Task brief:
Once you have read the data below, write it all out exactly.

== Segment start ==

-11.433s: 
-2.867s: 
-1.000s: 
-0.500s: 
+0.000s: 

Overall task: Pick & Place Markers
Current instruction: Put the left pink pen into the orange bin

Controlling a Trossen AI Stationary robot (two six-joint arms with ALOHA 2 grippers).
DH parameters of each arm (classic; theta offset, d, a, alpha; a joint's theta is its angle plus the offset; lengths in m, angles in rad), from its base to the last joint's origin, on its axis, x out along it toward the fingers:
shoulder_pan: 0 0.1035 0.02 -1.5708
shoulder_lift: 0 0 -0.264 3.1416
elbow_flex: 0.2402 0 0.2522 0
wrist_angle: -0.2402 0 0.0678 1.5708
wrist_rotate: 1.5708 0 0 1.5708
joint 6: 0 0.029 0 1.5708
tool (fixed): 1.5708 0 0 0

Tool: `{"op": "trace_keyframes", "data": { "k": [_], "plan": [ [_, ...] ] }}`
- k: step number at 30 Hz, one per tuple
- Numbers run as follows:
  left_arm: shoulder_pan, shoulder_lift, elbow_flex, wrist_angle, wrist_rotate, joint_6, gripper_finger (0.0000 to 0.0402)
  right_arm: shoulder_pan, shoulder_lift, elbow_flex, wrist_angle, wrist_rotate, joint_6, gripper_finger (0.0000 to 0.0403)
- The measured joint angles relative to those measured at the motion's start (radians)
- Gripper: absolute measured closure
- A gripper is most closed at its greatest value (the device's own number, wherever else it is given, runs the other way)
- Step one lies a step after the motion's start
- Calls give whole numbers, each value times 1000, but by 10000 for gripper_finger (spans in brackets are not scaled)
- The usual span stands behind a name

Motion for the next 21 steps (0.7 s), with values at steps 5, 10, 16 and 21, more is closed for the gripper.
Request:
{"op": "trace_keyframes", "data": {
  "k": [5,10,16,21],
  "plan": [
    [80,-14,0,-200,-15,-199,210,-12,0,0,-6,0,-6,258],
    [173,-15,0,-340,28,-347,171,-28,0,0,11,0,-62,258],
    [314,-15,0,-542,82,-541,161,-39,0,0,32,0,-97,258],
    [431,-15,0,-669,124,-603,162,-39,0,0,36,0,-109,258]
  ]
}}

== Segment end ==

Response:
-11.433s: 
-2.867s: 
-1.000s: 
-0.500s: 
+0.000s: 

Overall task: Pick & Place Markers
Current instruction: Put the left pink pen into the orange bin

Controlling a Trossen AI Stationary robot (two six-joint arms with ALOHA 2 grippers).
DH parameters of each arm (classic; theta offset, d, a, alpha; a joint's theta is its angle plus the offset; lengths in m, angles in rad), from its base to the last joint's origin, on its axis, x out along it toward the fingers:
shoulder_pan: 0 0.1035 0.02 -1.5708
shoulder_lift: 0 0 -0.264 3.1416
elbow_flex: 0.2402 0 0.2522 0
wrist_angle: -0.2402 0 0.0678 1.5708
wrist_rotate: 1.5708 0 0 1.5708
joint 6: 0 0.029 0 1.5708
tool (fixed): 1.5708 0 0 0

Tool: `{"op": "trace_keyframes", "data": { "k": [_], "plan": [ [_, ...] ] }}`
- k: step number at 30 Hz, one per tuple
- Numbers run as follows:
  left_arm: shoulder_pan, shoulder_lift, elbow_flex, wrist_angle, wrist_rotate, joint_6, gripper_finger (0.0000 to 0.0402)
  right_arm: shoulder_pan, shoulder_lift, elbow_flex, wrist_angle, wrist_rotate, joint_6, gripper_finger (0.0000 to 0.0403)
- The measured joint angles relative to those measured at the motion's start (radians)
- Gripper: absolute measured closure
- A gripper is most closed at its greatest value (the device's own number, wherever else it is given, runs the other way)
- Step one lies a step after the motion's start
- Calls give whole numbers, each value times 1000, but by 10000 for gripper_finger (spans in brackets are not scaled)
- The usual span stands behind a name

Motion for the next 21 steps (0.7 s), with values at steps 5, 10, 16 and 21, more is closed for the gripper.
Request:
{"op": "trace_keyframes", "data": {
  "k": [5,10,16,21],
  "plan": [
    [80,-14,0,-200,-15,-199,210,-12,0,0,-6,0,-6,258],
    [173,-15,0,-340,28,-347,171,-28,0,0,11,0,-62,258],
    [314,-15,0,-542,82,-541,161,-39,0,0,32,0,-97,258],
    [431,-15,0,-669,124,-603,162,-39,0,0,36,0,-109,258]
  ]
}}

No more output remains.